La riforma della Rai come piace a Renzi

venerdì 20 febbraio 2015


Le mani di Renzi sulla Rai. Tutto è pronto. Il percorso è stato disegnato a Palazzo Chigi. Parlando alla direzione del Pd, il segretario e Premier Matteo Renzi ha confermato che “la riforma della Rai è un tema non più rinviabile: la nostra scommessa è fare della Rai l’azienda più innovativa d’Europa per offerta culturale”. E’ l’ennesimo annuncio. Ne aveva fatto uno uguale già all’inizio di febbraio quando si era insediato. Cosa significa “riforma non più rinviabile”?. Pubblicamente non si va oltre le indicazioni, ma dietro le quinte si sta lavorando per attuare quella che il sindacato interno chiama “una grande rivoluzione”. C’è fretta perché il mandato del Consiglio di amministrazione e del direttore generale scade ad aprile.

E’ veramente quello che serve alla Rai e ai telespettatori? E se la società di viale Mazzini è un’azienda pubblica (le azioni sono in mano al ministero del Tesoro) la sua riforma non spetta anche ad altri soggetti istituzionali? E dipendenti non sono soltanto i giornalisti rappresentati dall’Usigrai. Ce ne sono anche altri non iscritti ad alcun sindacato. Poi i rappresentanti dei lavoratori, dirigenti, tecnici, impiegati, vorranno dire la loro. L’esecutivo dell’Usigrai dichiara di condividere e di raccogliere la sfida del Presidente del Consiglio. In tempi rapidi, “per accompagnare il lavoro di riorganizzazione gestionale con una scommessa alta di natura culturale: la Rai è il più grande asset da mettere al servizio di una idea di Italia nel mondo”. E qui arrivano le contraddizioni.
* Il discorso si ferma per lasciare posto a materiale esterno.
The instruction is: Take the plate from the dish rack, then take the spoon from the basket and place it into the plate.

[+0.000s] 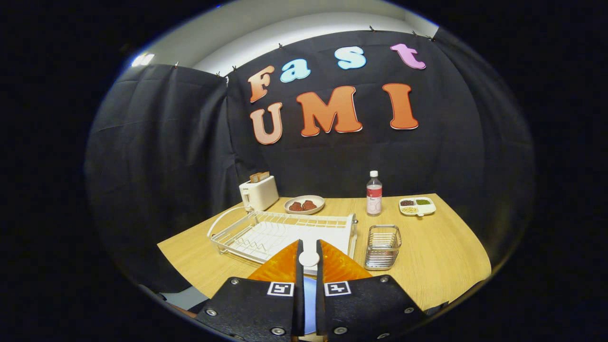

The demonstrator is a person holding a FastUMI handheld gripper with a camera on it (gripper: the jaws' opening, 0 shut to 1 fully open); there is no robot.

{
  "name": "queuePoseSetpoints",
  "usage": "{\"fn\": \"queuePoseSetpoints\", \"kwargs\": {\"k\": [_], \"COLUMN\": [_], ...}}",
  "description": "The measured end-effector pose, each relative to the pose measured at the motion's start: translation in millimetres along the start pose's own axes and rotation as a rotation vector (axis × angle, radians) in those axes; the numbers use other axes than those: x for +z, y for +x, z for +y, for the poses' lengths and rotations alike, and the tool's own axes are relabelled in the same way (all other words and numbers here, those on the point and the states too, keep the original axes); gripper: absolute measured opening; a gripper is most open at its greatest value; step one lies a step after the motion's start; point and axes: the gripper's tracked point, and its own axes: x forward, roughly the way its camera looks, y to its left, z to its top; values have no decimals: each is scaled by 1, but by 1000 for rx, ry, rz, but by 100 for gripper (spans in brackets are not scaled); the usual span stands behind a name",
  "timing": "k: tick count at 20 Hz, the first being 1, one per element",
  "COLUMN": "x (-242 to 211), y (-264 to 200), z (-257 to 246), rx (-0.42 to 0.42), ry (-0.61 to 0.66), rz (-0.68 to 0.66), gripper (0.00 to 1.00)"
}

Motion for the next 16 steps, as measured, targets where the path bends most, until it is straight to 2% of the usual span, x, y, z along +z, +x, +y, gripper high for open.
{"fn": "queuePoseSetpoints", "kwargs": {"k": [7,12,16], "x": [-56,-94,-99], "y": [6,15,15], "z": [31,24,20], "rx": [122,112,118], "ry": [-19,13,70], "rz": [68,130,113], "gripper": [9,10,10]}}
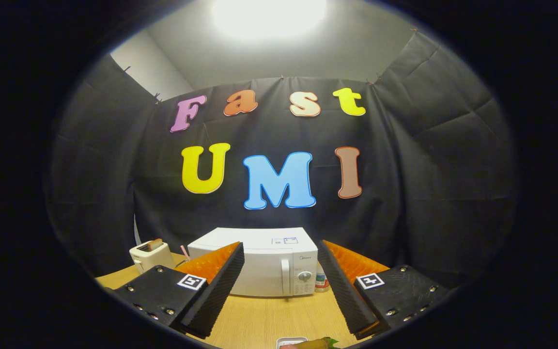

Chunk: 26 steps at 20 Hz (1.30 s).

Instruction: Open the microwave, put the food inside, and close the microwave door.

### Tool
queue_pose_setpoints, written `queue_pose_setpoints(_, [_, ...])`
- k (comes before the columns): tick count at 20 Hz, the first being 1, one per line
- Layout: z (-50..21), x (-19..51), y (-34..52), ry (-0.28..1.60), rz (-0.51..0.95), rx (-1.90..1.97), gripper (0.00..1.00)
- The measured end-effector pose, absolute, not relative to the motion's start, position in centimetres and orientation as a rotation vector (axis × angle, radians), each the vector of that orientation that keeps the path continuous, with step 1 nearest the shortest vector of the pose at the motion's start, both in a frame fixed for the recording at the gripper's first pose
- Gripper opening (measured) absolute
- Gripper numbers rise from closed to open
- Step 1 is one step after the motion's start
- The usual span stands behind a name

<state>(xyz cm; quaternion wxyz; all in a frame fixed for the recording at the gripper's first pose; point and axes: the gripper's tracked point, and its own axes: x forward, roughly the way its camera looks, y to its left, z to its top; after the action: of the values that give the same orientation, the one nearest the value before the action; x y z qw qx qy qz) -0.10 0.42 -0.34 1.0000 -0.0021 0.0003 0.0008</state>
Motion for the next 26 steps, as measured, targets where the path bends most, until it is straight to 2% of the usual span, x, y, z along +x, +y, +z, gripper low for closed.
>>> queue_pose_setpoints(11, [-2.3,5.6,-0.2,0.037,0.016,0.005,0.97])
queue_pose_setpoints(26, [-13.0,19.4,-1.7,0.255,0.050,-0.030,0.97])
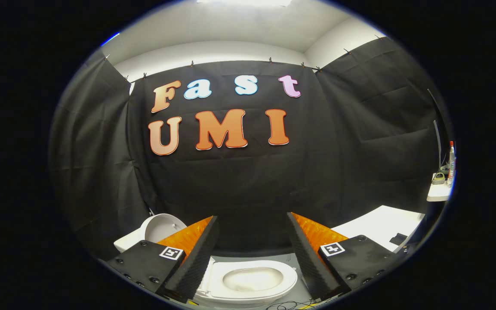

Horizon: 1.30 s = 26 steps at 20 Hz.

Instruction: Open the toilet lid.

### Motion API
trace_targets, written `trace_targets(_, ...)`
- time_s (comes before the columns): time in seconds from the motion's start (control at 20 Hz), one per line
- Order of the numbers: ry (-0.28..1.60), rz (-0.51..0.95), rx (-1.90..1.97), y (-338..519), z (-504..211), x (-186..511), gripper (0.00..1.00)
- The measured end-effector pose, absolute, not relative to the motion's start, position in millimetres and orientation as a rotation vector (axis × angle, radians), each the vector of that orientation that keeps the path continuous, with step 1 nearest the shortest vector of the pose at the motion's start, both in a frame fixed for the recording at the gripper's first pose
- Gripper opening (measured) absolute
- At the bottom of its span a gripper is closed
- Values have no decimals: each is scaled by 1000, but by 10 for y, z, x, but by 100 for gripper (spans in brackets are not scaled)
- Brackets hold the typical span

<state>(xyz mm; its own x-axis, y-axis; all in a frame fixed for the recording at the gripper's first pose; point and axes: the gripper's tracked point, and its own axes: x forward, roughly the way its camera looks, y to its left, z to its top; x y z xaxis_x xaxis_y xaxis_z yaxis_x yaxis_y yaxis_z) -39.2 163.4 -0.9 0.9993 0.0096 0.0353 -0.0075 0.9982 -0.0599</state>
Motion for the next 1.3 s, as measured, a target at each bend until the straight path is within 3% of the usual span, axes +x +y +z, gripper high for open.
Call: trace_targets(1.3,-29,9,-50,1611,-32,-397,100)
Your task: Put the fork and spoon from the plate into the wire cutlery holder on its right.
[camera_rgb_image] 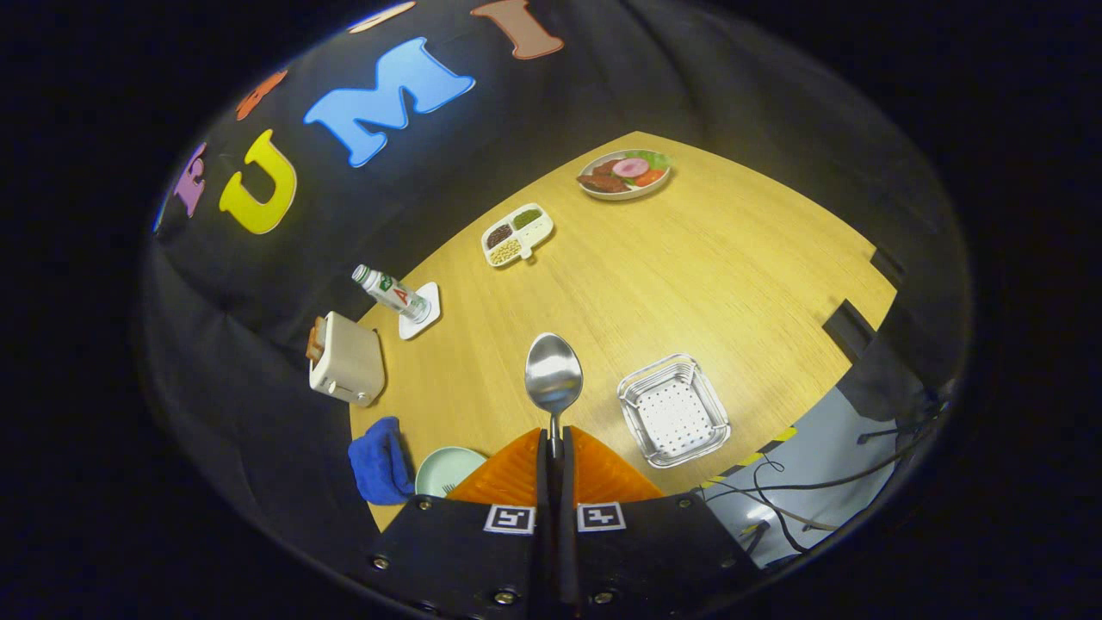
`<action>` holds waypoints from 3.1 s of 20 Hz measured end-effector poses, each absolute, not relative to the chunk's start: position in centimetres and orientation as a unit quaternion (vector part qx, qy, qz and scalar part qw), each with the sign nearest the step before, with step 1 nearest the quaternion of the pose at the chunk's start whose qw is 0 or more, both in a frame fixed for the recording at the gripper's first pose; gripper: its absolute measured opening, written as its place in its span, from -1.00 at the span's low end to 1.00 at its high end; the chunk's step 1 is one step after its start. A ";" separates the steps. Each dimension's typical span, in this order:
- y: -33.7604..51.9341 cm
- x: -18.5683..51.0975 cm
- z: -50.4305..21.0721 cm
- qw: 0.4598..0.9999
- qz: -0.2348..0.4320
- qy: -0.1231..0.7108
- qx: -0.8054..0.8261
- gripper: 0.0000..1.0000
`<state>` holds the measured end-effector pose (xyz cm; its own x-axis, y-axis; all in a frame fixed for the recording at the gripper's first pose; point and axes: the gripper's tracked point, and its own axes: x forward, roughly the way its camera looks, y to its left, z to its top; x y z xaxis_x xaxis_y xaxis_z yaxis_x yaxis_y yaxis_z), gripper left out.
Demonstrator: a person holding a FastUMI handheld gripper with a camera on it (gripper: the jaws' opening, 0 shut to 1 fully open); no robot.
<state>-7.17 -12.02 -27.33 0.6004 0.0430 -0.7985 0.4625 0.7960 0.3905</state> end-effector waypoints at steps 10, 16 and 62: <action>-15.7 -11.5 -29.9 0.814 -0.173 0.450 0.322 -0.92; -15.4 -12.9 -32.0 0.792 -0.181 0.479 0.331 -0.92; -16.4 -10.5 -31.8 0.787 -0.211 0.492 0.307 -0.74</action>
<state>-10.55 -16.38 -31.78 0.4259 -0.0302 -0.9043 0.6341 0.7229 0.2745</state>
Come è possibile realizzare una trasformazione “che da un lato la renda libera dai partiti e dai governi e dall’altro la riorganizzi con risorse certe per metterla al passo come grande azienda crossmediale che mantenga la dimensione attuale e la sua natura come bene comune d’informazione”. Parole? Il primo problema è quello di sapere che tipo di azienda sarà dal 2016 quando entrerà in vigore la nuova concessione e il contratto di servizio. Il secondo aspetto riguarda i conti. La quotazione in Borsa di Raiway ha portato nelle casse di viale Mazzini i soldi per far fronte ai 140 milioni chiesti dal governo Renzi.
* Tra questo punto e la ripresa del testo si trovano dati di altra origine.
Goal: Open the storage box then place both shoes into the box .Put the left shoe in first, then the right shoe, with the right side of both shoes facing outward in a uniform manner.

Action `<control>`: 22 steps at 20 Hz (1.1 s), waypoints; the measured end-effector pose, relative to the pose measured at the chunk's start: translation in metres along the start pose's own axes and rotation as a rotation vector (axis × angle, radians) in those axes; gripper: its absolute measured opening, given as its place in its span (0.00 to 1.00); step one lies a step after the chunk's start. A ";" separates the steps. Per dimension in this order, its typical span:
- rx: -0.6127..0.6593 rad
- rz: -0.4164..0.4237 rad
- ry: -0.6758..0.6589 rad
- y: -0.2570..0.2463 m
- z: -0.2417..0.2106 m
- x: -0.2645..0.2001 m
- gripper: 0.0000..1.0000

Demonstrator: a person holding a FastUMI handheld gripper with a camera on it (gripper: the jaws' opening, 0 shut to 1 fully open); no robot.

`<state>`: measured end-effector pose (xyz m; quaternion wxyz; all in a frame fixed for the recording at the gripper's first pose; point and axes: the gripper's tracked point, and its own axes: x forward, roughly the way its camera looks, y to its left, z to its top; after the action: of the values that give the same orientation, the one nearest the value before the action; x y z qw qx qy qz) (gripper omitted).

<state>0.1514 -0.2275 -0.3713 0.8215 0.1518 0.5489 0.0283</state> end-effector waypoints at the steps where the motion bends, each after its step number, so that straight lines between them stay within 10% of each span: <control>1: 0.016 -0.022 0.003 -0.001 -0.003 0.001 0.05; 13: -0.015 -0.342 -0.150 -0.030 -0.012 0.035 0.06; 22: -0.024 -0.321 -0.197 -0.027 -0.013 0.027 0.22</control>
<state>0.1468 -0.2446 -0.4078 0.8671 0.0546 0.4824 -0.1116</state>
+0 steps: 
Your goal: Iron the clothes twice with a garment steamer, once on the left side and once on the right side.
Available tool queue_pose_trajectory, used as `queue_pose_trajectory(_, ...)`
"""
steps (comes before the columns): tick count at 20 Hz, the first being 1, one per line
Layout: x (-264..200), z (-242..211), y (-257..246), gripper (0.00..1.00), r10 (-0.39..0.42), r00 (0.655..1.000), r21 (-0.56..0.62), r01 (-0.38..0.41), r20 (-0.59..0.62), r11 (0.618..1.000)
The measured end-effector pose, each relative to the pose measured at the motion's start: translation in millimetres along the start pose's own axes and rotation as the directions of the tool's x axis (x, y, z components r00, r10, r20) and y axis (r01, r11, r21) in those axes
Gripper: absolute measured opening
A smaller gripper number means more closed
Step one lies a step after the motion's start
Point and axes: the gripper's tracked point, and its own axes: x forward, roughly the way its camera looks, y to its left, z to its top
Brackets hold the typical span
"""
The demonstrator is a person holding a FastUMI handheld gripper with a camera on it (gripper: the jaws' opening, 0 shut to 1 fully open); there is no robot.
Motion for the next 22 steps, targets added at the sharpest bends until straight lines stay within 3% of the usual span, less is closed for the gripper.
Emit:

A livello contabile la Rai è tornata anche se per poco all’utile. Ma in 4 anni, anche a causa del calo della pubblicità, la Rai ha perduto quasi 300 milioni (dal 2010 al 2013) mentre ha triplicato i debiti (l’indebitamento netto è passato da 154 a 440 milioni), tagliati 80 milioni d’investimento e gli organici erano 11.355 nel 2010 sono passati a 11.473 nel 2013 nonostante l’esodo incentivato (circa 600 persone) che peserà sul prossimo bilancio. In quattro anni i ricavi sono scesi del 9,4% a 2.728, 6 miliardi nonostante le entrate per canone siano salite a 1.755 miliardi pur in presenza di una elevata evasione. La Rai, comunque, parte da alcuni punti di forza che sono la ritrovata leadership nel mercato televisivo, l’offerta diversificata e i marchi storici.
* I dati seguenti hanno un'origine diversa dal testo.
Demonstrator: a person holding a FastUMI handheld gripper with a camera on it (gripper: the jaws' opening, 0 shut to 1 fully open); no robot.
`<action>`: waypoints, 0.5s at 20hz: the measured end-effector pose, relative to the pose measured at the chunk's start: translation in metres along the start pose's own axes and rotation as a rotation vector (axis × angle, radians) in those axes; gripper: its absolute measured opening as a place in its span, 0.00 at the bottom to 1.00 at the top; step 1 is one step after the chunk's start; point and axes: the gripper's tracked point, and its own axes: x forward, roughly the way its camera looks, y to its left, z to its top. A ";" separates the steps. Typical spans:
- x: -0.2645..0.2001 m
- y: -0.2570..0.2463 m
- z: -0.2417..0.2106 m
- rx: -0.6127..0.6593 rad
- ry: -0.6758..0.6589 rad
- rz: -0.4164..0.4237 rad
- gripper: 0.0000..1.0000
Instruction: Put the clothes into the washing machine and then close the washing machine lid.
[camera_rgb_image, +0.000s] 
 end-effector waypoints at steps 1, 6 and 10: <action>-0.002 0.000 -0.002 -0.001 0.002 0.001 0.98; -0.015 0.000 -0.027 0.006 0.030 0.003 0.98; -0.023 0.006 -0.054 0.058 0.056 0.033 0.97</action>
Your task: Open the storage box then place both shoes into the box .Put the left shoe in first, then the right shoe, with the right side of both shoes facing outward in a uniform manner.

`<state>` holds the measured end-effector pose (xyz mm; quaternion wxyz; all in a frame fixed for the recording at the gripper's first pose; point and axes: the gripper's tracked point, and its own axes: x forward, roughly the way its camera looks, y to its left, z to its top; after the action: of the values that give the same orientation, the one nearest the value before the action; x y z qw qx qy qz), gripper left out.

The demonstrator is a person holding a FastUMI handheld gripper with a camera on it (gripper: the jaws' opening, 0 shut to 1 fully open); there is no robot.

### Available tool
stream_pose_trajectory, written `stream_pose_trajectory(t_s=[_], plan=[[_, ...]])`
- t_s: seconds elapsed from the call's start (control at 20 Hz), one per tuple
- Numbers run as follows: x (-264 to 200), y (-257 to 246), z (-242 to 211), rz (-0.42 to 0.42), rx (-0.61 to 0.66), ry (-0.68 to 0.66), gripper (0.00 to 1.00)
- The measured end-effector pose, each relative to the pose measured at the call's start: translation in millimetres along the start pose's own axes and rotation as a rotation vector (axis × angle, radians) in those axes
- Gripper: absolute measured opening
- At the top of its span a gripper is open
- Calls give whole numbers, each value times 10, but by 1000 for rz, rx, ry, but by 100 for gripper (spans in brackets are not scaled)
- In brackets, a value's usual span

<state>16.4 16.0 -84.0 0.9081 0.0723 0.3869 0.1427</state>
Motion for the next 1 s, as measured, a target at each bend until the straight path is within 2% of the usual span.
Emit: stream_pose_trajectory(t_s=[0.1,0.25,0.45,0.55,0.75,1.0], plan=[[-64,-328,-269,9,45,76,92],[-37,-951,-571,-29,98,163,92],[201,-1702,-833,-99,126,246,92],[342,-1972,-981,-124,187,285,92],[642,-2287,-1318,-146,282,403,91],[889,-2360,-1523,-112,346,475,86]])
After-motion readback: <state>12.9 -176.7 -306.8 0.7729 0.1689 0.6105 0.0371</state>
Quale Rai del futuro? Per ora i vertici di viale Mazzini stanno lavorando sulle 17 correzioni del piano Gubitosi richieste dalla bicamerale presieduta da Roberto Fico. Il compito è affidato ad una troika di sicura fede “mazziniana”: Nino Rizzo Nervo in Rai dal 1979, amico di Sergio Mattarella dai tempi in cui era caporedattore in Sicilia, poi direttore del Tg3 ed ora della scuola di giornalismo di Perugia; Valerio Fiorespino, direttore delle risorse umane; Francesco Nardella, capostruttura di Rai Fiction, con i suggerimenti dell’Usigrai e le indicazioni dell’Adrai guidata dall’amico fiorentino di Renzi, Luigi De Siervo.